▶ **Your assignment**:
Because the pictures are not wanted, give back only the exact text of every entry below.

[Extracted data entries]
= Beginning of Section =

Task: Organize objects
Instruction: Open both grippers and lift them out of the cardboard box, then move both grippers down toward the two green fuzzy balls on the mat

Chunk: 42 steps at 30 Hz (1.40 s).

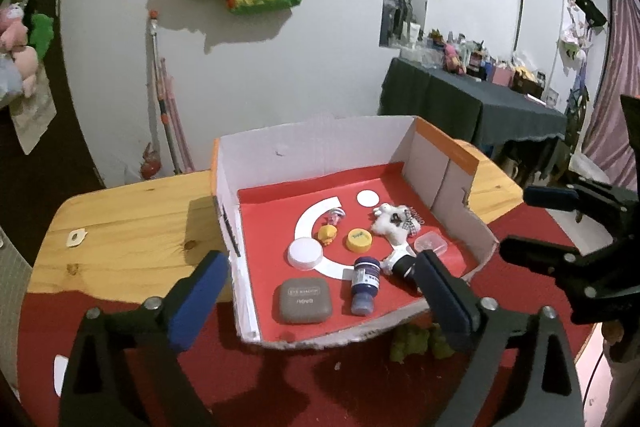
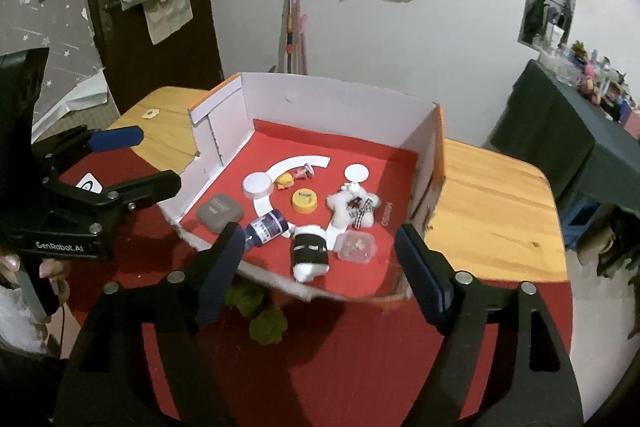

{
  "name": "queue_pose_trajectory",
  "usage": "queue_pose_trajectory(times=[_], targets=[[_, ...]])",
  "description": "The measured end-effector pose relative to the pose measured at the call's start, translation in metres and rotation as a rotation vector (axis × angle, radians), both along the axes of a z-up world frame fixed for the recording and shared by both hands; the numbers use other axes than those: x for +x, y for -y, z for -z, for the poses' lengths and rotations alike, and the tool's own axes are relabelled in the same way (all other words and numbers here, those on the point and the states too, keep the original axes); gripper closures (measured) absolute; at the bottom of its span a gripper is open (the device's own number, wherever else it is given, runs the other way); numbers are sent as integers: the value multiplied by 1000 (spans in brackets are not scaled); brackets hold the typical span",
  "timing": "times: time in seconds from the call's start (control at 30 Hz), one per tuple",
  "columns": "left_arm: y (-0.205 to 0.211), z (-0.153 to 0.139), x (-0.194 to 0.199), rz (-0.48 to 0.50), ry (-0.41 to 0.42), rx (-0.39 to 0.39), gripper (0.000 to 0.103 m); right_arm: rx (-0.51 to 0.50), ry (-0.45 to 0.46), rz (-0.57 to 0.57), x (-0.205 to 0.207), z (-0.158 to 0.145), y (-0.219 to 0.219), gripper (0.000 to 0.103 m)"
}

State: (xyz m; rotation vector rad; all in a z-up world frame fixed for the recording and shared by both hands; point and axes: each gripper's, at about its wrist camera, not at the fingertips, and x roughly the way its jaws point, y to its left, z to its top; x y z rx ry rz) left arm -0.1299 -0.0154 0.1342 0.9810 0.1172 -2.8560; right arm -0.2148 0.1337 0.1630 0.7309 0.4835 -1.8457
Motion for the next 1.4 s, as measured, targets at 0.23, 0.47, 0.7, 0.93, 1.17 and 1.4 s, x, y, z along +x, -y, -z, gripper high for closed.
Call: queue_pose_trajectory(times=[0.23, 0.47, 0.7, 0.93, 1.17, 1.4], targets=[[-13, 6, 30, -27, -50, -12, 0, -79, 30, 69, 14, 12, -30, 17], [-17, 33, 48, -77, -42, 17, 0, -118, 31, 140, 22, 40, -43, 15], [-21, 75, 50, -87, 37, 35, 0, -47, 24, 144, 33, 85, -36, 14], [-21, 99, 45, -83, 104, 62, 0, 3, 32, 131, 37, 107, -29, 14], [-22, 102, 43, -71, 116, 69, 0, 9, 50, 136, 32, 110, -29, 14], [-21, 104, 40, -68, 128, 78, 0, 22, 70, 134, 27, 113, -26, 14]])
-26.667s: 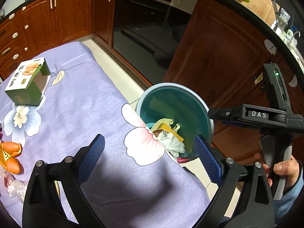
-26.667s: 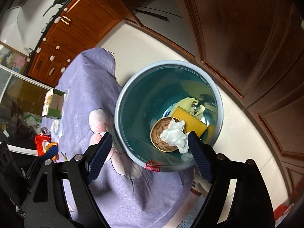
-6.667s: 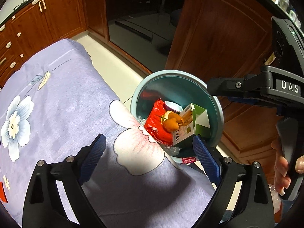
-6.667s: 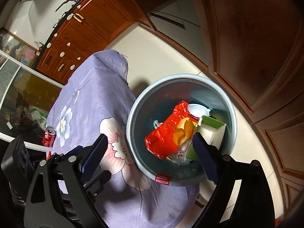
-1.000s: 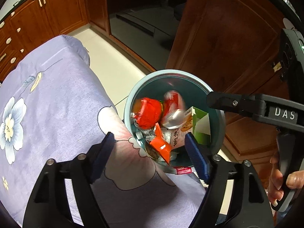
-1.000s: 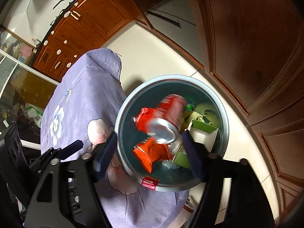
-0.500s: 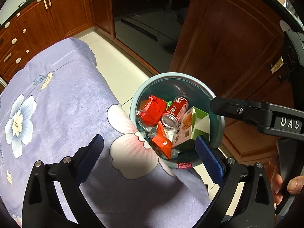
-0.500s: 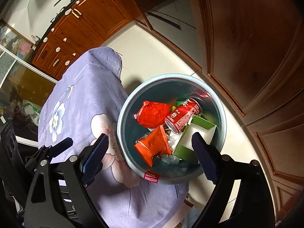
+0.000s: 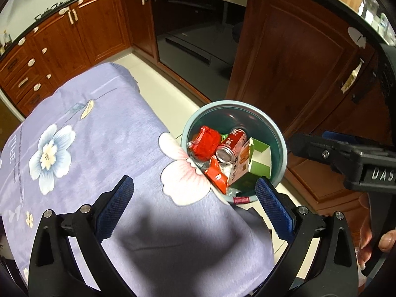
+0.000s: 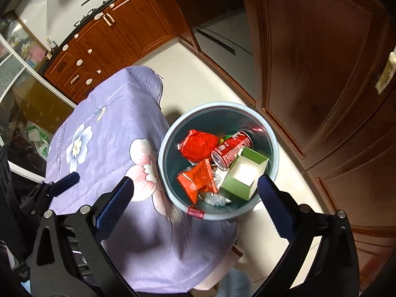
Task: Collect trash
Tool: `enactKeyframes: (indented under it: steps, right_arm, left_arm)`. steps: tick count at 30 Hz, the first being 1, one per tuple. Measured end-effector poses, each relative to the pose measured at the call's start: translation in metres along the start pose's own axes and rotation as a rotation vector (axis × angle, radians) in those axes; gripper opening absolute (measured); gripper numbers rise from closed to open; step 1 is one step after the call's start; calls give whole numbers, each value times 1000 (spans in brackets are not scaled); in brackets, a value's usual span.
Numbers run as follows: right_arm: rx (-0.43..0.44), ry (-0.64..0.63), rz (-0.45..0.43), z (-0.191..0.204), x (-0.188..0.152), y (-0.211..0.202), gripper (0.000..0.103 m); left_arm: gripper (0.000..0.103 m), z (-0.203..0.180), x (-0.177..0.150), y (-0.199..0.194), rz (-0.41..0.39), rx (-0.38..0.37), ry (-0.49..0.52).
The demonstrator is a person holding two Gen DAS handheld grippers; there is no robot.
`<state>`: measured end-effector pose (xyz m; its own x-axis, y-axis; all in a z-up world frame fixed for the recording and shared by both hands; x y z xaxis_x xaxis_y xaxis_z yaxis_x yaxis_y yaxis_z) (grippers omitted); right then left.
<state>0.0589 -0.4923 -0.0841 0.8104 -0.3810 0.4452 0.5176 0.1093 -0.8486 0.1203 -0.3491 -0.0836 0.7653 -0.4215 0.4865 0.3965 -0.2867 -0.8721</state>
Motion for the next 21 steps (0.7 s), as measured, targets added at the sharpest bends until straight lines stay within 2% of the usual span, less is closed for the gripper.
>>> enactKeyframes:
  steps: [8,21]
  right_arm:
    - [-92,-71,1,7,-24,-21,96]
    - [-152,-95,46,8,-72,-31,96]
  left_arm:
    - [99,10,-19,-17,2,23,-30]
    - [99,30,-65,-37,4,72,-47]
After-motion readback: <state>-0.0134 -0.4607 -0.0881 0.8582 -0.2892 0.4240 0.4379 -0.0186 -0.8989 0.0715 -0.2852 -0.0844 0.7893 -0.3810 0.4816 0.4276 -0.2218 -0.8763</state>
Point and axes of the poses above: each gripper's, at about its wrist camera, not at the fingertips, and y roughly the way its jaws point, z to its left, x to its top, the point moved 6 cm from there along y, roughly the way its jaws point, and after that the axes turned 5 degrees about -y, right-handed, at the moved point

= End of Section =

▶ **Your solution**:
Task: Organize objects
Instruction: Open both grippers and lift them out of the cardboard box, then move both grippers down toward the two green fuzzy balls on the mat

Chunk: 42 steps at 30 Hz (1.40 s).


{
  "name": "queue_pose_trajectory",
  "usage": "queue_pose_trajectory(times=[_], targets=[[_, ...]])",
  "description": "The measured end-effector pose relative to the pose measured at the call's start, translation in metres and rotation as a rotation vector (axis × angle, radians), both along the axes of a z-up world frame fixed for the recording and shared by both hands; the numbers use other axes than those: x for +x, y for -y, z for -z, for the poses' lengths and rotations alike, and the tool's own axes are relabelled in the same way (all other words and numbers here, those on the point and the states too, keep the original axes); gripper closures (measured) absolute; at the bottom of its span a gripper is open (the device's own number, wherever else it is given, runs the other way); numbers are sent as integers: the value multiplied by 1000 (spans in brackets are not scaled); brackets hold the typical span",
  "timing": "times: time in seconds from the call's start (control at 30 Hz), one per tuple",
  "columns": "left_arm: y (-0.205 to 0.211), z (-0.153 to 0.139), x (-0.194 to 0.199), rz (-0.48 to 0.50), ry (-0.41 to 0.42), rx (-0.39 to 0.39), gripper (0.000 to 0.103 m); right_arm: rx (-0.51 to 0.50), ry (-0.45 to 0.46), rz (-0.57 to 0.57), x (-0.205 to 0.207), z (-0.158 to 0.145), y (-0.219 to 0.219), gripper (0.000 to 0.103 m)"
}

State: (xyz m; rotation vector rad; all in a z-up world frame fixed for the recording and shared by both hands; point and axes: each gripper's, at about its wrist camera, not at the fingertips, and x roughly the way its jaws point, y to its left, z to its top; x y z rx ry rz) left arm -0.1299 -0.0154 0.1342 0.9810 0.1172 -2.8560; right arm -0.2148 0.1337 0.1630 0.7309 0.4835 -1.8457
Motion for the next 1.4 s, as measured, targets at 0.23, 0.47, 0.7, 0.93, 1.17 and 1.4 s, x, y, z along +x, -y, -z, gripper high for closed.
Call: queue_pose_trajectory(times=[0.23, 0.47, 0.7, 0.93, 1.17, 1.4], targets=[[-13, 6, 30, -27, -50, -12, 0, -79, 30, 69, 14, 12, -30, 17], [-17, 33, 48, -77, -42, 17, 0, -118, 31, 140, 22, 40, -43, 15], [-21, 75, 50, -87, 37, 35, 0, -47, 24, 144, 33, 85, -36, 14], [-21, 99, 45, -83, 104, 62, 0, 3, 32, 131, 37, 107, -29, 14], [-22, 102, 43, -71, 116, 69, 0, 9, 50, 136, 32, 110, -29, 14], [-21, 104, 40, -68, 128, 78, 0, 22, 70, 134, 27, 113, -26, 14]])
-26.667s: 
-26.667s: 
-6.667s: 
-6.667s: 
-1.000s: 
-1.000s: 
-0.500s: 
-0.500s: 
+0.000s: 
+0.000s: 
Task: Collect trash
Tool: `enactKeyframes: (indented under it: steps, right_arm, left_arm)`. steps: tick count at 30 Hz, the first being 1, one per tuple. Measured end-effector poses, each relative to the pose measured at the call's start: translation in metres along the start pose's own axes and rotation as a rotation vector (axis × angle, radians) in those axes; gripper opening absolute (measured); gripper numbers rise from closed to open; step 1 is one step after the call's start; calls give whole numbers, each value times 1000 (spans in brackets are not scaled); in brackets, a value's usual span.
Numbers run as follows: right_arm: rx (-0.43..0.44), ry (-0.64..0.63), rz (-0.45..0.43), z (-0.191..0.204), x (-0.188..0.152), y (-0.211..0.202), gripper (0.000..0.103 m); left_arm: gripper (0.000..0.103 m), z (-0.203..0.180), x (-0.177..0.150), y (-0.199..0.194), rz (-0.41..0.39), rx (-0.38..0.37), ry (-0.49..0.52).
The demonstrator is a person holding two Gen DAS handheld grippers; there is no robot.
`<state>`: measured end-effector pose (xyz m; its own x-axis, y-axis; all in a z-up world frame fixed for the recording and shared by both hands; x y z xaxis_x xaxis_y xaxis_z yaxis_x yaxis_y yaxis_z) (grippers omitted); right then left.
<state>0.0589 -0.4923 -0.0841 0.8104 -0.3810 0.4452 0.5176 0.1093 -0.8486 0.1203 -0.3491 -0.0836 0.7653 -0.4215 0.4865 0.3965 -0.2867 -0.8721</state>
Motion for the next 21 steps (0.7 s), as measured, targets added at the sharpest bends until straight lines stay within 2% of the usual span, less is closed for the gripper.
>>> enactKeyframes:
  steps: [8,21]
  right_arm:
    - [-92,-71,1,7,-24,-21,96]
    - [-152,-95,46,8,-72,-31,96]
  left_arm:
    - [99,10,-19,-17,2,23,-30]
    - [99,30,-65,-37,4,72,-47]
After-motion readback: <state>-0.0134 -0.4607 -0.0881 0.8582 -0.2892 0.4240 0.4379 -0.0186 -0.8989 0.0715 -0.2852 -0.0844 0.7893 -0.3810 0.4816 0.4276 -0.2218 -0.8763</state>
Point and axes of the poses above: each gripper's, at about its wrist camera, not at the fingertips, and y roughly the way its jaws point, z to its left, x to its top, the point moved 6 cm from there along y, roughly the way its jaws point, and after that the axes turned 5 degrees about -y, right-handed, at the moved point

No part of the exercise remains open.